The Benefit-Risk Assessment of New Treatments: The Health Technology Assessment (HTA) Process
September 22, 2022
September 22, 2022 | 5:00-6:00 PM CEST | 11:00 AM – 12:00 PM EDT
The increasing cost of new treatments, notably of cancer medications, is prompting policymakers to ask if newer therapies are worth their cost. Most European nations use health technology assessment (HTA) to determine the value of new drugs, decide whether insurance should reimburse them, and determine payment.
In France, The Transparency Commission (TC) evaluates each drug’s added benefit in relation to the relevant comparator. The Health Care Products Pricing Committee uses the TC added benefit ranking to determine the maximum price the national health insurance (NHI) will pay.

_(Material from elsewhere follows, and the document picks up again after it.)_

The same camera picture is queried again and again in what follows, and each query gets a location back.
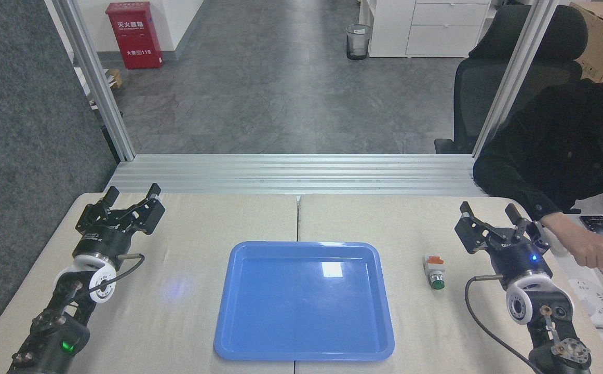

In order to accelerate the access to promising drugs to patients with serious and deadly illness, “accelerated approval” processes, mostly based on surrogate measures, or even based on non-comparative evidence, have become popular. As the quality of the demonstration is an important determinant of the added benefit of a new drug, drugs included in these accelerated processes have sometimes been negatively assessed by the CT despite having received a market authorization. Typical examples are drugs assessed within Basket trials, that are based on the hypothesis that the presence of selected molecular features determines a patient’s t response to an anticancer targeted treatment. Most often conducted within the phase II setting, basket designs are mostly used to identify preliminary efficacy signals. In certain circumstances, however, evidence acquired from a basket trial has served as the basis for regulatory approval.
During this webinar, we will:
- Firstly, describe the standard and ideal HTA process for a new drug, with a focus on the French process.
- The position of the CT for the assessment of Basket Trial will be explained
- Finally, the moving position of HTA organizations for the early or accelerated assessment of promising drugs will be detailed, with a personal position of the speaker.